Expected Results: Tag name and slug should be similar, and should be attached to the new post. Any tags containing invalid byte sequences should be truncated before slug generation. Any tags truncated to zero bytes should not be added to the database.
#15
@
15 years ago
sirzooro, my patch will truncate tags consistently so there is less confusion. I don't think WordPress has a function to "drop invalid characters, instead of truncation". What you are seeing in the slug is that WP tries to remove "accents" from certain characters for SEO reasons, uses a special function to URLencode the UTF-8 chars, and then deletes all remaining bytes. This is not possible to do in the tag names, because then everyone would have spelling errors in their tags. Once this patch is applied, your Polish software with mixed encodings will probably not work with tags until it is upgraded too.
#16
@
15 years ago
- Keywords needs-patch added; has-patch needs-testing removed
miqrogroove,
As I checked, wp_check_invalid_utf8() truncates string, instead of dropping invalid chars only. I have just created ticked #11175 to address this.
I have tried to test your patch. Unfortunately it does not work with latest nightly build of WP 2.9. When I try to add tag with invalid encoding, WP created new tag with empty name and slug set to tag's ID. As I checked, sanitize_term_field() calls few filters when $context is set to 'db'. One of them (pre_term_name) in turn calls following functions: sanitize_text_field, wp_filter_kses and _wp_specialchars. One of these functions returns empty string when tag contains chars with invalid encoding. Looks that you should call wp_check_invalid_utf8() before these filters.
Please also check why WP adds tag with empty name and id as slug.
#17
@
15 years ago
Ah, sanitize_text_field() is a new function that calls wp_check_invalid_utf8( $str ). Unfortunately, that means my patch and your new ticket wont help.

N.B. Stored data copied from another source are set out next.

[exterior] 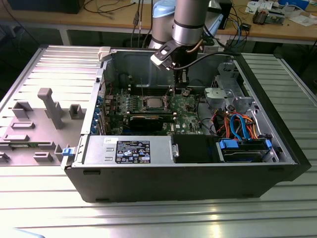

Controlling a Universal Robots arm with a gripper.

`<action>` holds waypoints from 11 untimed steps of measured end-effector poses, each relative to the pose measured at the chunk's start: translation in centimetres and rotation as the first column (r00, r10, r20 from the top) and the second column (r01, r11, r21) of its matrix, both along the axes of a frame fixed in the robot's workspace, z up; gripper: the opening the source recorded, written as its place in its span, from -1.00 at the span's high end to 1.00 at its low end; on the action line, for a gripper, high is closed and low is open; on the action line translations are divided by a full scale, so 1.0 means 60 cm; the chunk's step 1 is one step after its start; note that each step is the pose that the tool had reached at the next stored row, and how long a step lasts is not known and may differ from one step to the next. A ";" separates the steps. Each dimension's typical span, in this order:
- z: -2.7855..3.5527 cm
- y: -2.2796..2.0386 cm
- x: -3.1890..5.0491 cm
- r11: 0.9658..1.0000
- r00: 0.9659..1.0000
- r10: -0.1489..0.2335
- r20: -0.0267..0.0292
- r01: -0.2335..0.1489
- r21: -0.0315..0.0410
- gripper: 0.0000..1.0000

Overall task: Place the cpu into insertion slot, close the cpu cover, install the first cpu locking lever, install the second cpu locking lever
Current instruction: 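Close the cpu cover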

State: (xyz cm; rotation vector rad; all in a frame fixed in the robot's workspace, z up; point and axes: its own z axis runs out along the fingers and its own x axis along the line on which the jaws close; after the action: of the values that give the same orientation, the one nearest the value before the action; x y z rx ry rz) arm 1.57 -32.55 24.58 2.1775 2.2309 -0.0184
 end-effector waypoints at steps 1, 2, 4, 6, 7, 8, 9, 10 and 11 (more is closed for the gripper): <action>0.000 0.0000 -0.001 1.000 1.000 0.000 0.000 0.000 0.000 0.79; 0.000 0.0000 -0.002 1.000 1.000 0.000 0.000 0.000 0.000 0.79; 0.000 0.0000 -0.005 1.000 1.000 0.000 0.000 0.000 0.000 0.79; 0.000 0.0000 -0.007 1.000 1.000 0.000 0.000 0.000 0.000 0.79; 0.000 0.0000 -0.008 1.000 1.000 0.000 0.000 0.000 0.000 0.79; 0.000 0.0000 -0.008 1.000 1.000 0.000 0.000 0.000 0.000 0.79; 0.000 0.0000 -0.009 1.000 1.000 0.000 0.000 0.000 0.000 0.79; 0.000 0.0000 -0.009 1.000 1.000 0.000 0.000 0.000 0.000 0.79; 0.000 0.0000 -0.009 1.000 1.000 0.000 0.000 0.000 0.000 0.79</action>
State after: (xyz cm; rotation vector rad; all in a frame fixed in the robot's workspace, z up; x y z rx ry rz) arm 1.01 -32.55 24.58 2.1774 2.2310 -0.0185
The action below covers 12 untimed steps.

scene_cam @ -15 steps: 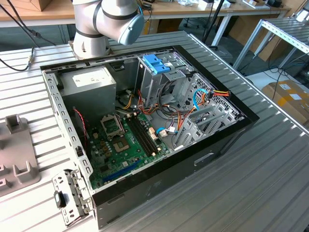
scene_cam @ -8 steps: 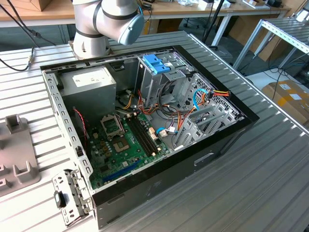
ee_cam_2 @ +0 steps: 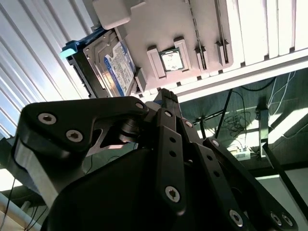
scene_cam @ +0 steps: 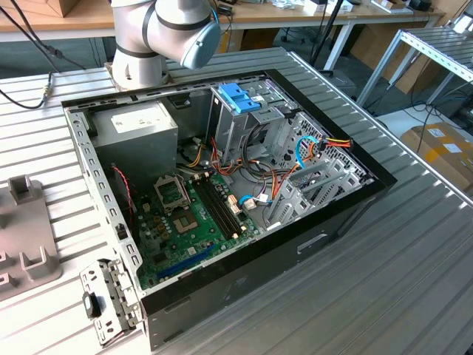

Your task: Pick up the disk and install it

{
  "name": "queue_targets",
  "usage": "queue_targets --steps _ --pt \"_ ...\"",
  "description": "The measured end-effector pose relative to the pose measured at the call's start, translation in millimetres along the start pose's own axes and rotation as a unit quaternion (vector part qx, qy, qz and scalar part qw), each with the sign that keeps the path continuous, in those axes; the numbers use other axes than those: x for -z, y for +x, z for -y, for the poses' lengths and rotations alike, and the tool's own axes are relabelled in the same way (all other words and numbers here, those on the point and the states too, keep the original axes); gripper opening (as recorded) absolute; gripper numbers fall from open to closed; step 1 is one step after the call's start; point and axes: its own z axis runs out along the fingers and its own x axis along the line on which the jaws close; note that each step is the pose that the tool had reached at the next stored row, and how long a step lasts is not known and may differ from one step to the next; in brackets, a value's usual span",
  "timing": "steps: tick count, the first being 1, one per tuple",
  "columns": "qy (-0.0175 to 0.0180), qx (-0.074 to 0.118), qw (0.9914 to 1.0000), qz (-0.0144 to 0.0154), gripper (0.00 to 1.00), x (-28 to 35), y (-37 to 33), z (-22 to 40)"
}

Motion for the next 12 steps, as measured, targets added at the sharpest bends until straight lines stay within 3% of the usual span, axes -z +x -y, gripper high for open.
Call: queue_targets --steps 12 --pt "-0.0008 0.034 0.9994 -0.0014 0.11 0.0 0.0 0.0"
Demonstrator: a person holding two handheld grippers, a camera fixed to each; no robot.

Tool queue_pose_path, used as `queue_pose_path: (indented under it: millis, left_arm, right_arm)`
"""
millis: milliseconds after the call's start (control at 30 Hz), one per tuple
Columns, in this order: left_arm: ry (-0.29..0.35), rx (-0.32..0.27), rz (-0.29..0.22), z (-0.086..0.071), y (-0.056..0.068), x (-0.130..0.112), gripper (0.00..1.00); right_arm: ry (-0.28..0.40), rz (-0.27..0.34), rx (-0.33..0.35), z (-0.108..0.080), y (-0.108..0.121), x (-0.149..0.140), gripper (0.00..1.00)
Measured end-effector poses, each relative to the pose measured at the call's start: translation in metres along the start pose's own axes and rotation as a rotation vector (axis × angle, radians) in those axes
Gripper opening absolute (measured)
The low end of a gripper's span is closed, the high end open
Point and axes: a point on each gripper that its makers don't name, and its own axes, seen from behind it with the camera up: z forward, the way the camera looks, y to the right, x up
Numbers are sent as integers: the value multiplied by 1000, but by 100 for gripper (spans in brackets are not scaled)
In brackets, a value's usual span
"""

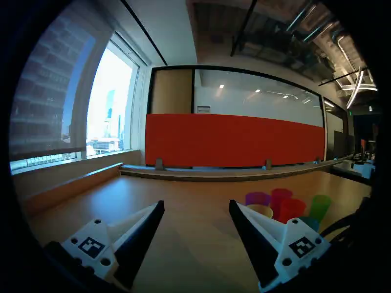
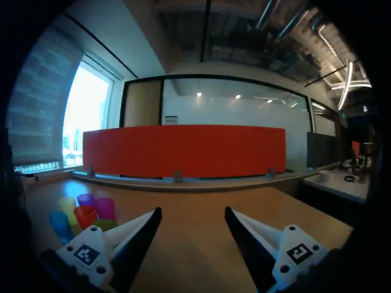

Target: Pour water

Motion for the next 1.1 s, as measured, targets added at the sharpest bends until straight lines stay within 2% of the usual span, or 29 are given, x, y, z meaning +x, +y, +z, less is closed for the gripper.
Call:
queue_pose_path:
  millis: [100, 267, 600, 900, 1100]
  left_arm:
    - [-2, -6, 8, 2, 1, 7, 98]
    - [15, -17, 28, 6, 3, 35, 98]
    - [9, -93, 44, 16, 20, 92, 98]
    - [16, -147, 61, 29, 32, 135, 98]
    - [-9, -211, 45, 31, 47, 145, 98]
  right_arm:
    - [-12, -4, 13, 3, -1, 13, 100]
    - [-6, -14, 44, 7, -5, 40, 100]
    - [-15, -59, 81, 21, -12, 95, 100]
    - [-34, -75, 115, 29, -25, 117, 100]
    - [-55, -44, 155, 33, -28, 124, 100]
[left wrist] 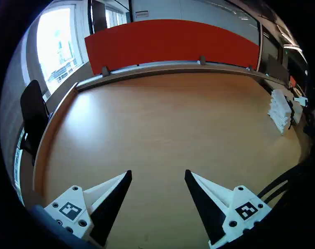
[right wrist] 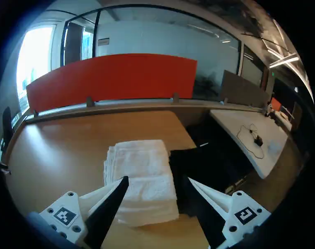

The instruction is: Fold towel

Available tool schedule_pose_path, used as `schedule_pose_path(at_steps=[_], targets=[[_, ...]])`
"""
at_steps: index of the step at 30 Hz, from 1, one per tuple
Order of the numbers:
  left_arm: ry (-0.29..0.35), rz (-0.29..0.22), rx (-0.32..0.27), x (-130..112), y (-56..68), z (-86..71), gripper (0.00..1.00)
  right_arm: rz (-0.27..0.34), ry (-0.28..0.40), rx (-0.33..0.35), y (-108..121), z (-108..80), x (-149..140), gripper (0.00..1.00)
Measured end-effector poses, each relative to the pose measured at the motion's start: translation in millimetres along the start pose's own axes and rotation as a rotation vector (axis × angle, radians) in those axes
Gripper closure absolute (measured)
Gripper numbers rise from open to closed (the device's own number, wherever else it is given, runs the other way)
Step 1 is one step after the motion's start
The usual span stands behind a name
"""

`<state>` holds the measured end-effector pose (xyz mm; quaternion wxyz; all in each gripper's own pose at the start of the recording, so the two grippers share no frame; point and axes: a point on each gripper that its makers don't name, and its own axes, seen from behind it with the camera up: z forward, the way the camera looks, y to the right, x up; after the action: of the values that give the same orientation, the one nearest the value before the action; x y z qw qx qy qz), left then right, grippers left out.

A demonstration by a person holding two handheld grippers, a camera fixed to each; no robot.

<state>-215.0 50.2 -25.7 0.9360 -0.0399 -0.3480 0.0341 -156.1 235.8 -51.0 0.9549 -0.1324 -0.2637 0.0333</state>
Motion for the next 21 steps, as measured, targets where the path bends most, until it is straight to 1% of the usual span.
schedule_pose_path(at_steps=[5,11,17,21], targets=[[0.006,-0.005,0.001,2.6,0.3,0.1,0.05,0.029,0.093,0.002,-12.4,-5.1,15.6,0.00],[0.016,-0.015,0.007,5.4,-1.8,-0.4,0.05,0.072,0.175,-0.003,-19.5,-10.8,30.7,0.00],[0.024,-0.021,0.012,8.4,-4.5,-0.6,0.05,0.099,0.223,-0.002,-24.0,-14.4,39.9,0.00],[0.040,-0.025,0.019,13.1,-6.1,-1.4,0.06,0.099,0.241,-0.002,-27.6,-15.0,41.9,0.00]])
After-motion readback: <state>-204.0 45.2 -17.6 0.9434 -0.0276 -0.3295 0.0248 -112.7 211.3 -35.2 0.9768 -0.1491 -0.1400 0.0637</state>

I'll stare at the patch some more, but it should have blocked empty tags if it was installed correctly.
#18
@
15 years ago
- Keywords has-patch tested added; needs-patch removed
Thanks. Looks that it works correctly now.
#19
@
15 years ago
- Keywords needs-unit-tests early added
- Milestone changed from 2.9 to 3.0
- Owner changed from filosofo to westi
- Status changed from new to accepted
I don't think we should change this at this stage in the release cycle.

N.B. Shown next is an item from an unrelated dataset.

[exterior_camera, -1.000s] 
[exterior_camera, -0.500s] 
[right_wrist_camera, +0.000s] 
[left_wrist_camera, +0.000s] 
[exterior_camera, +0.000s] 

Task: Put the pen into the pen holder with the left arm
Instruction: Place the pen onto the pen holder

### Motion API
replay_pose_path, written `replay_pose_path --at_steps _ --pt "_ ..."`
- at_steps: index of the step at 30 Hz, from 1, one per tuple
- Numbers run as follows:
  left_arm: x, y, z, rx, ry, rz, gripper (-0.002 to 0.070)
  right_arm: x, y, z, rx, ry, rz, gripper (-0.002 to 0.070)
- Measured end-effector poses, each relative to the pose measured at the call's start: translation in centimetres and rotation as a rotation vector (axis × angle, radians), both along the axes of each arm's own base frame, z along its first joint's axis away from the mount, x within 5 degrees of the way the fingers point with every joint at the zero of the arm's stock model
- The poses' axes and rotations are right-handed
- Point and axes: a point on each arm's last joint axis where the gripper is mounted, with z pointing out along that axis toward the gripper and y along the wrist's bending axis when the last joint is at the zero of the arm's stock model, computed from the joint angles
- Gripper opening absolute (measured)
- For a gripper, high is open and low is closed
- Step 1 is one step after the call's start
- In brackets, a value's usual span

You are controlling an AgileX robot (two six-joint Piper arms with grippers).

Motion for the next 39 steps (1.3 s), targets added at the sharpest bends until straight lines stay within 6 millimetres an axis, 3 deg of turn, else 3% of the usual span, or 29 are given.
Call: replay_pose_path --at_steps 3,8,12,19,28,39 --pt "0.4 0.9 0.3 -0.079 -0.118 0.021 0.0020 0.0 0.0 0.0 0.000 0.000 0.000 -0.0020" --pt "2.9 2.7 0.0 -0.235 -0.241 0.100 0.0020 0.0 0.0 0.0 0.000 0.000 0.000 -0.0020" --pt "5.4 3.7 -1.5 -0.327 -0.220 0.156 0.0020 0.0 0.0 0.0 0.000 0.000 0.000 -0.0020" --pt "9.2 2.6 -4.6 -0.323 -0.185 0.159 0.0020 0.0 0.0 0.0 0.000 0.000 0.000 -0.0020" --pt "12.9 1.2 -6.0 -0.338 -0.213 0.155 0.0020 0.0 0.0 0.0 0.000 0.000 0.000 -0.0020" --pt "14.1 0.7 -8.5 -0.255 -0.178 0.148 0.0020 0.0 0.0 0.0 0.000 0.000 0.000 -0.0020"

I would prefer to do this early in 3.0 along with #11175 and give the change time to get a good lot of testing.
Moving to 3.0 for an early patch.
Is there any other way of testing this issue without injecting the invalid utf8 by hacking the core?
#20
@
15 years ago
Is there any other way of testing this issue without injecting the invalid utf8 by hacking the core?
For bottom-up testing, load the default filters and call your favorite function from the flow. wp_write_post() is the only function that relies on the superglobal input.

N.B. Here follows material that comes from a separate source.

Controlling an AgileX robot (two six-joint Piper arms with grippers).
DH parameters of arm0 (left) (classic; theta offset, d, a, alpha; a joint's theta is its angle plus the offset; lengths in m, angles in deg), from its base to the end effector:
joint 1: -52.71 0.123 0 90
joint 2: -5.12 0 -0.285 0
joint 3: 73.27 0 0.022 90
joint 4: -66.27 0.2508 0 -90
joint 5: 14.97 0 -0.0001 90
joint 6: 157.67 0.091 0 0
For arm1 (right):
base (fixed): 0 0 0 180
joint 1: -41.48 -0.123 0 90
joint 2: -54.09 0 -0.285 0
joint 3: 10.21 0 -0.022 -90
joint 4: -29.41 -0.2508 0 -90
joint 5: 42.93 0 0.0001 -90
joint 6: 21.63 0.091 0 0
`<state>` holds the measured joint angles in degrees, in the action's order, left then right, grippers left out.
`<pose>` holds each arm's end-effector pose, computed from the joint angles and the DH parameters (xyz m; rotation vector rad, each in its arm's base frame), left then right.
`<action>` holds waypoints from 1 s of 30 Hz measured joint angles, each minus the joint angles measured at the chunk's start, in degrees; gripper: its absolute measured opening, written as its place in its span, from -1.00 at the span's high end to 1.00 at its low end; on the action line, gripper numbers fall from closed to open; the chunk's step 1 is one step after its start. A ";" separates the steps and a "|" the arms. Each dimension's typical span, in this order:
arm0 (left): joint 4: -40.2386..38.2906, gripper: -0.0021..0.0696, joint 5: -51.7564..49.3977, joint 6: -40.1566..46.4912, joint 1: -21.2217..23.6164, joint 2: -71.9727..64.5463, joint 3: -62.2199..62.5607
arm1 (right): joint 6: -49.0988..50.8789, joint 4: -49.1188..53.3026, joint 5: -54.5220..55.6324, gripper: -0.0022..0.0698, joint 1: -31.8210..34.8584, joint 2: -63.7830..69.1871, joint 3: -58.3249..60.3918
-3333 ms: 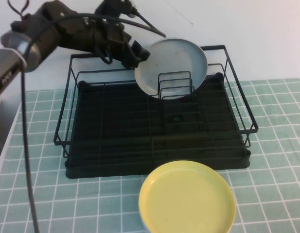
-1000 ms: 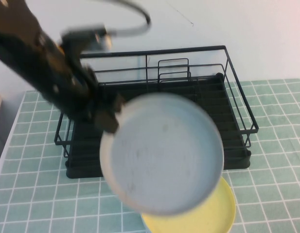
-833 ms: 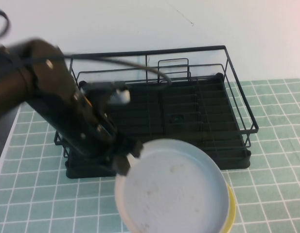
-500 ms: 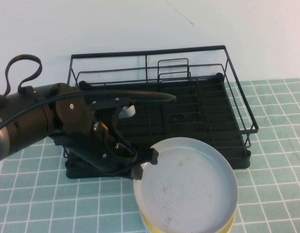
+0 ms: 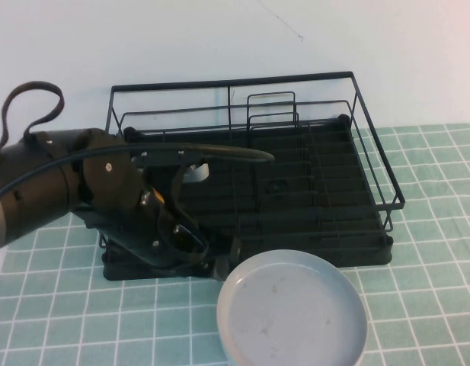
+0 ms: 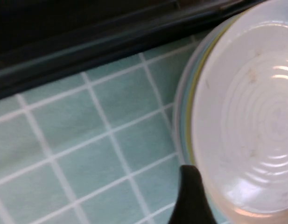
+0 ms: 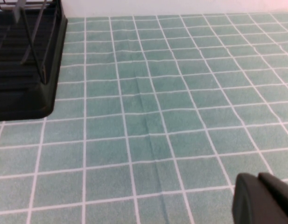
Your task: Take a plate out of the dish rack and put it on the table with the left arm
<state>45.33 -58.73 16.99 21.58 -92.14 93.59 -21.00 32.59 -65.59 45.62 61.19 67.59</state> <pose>0.2621 -0.1846 0.2609 0.3329 2.7309 -0.6082 0.0515 -0.0057 0.1749 0.0448 1.8773 -0.0974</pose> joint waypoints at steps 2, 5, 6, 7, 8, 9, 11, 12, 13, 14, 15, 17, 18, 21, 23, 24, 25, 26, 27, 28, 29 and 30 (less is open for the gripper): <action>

wp-admin/post.php wp-admin/includes/post.php/write_post() wp-admin/includes/post.php/wp_write_post() wp-includes/post.php/wp_insert_post() wp-includes/post.php/wp_set_post_tags() wp-includes/post.php/wp_set_post_terms() wp-includes/taxonomy.php/wp_set_object_terms() wp-includes/taxonomy.php/wp_insert_term() wp-includes/taxonomy.php/sanitize_term() wp-includes/taxonomy.php/sanitize_term_field()
I don't see anything relevant to character encoding in the Taxonomy API. I wonder if this is happening in one of the Remote Publishing protocols?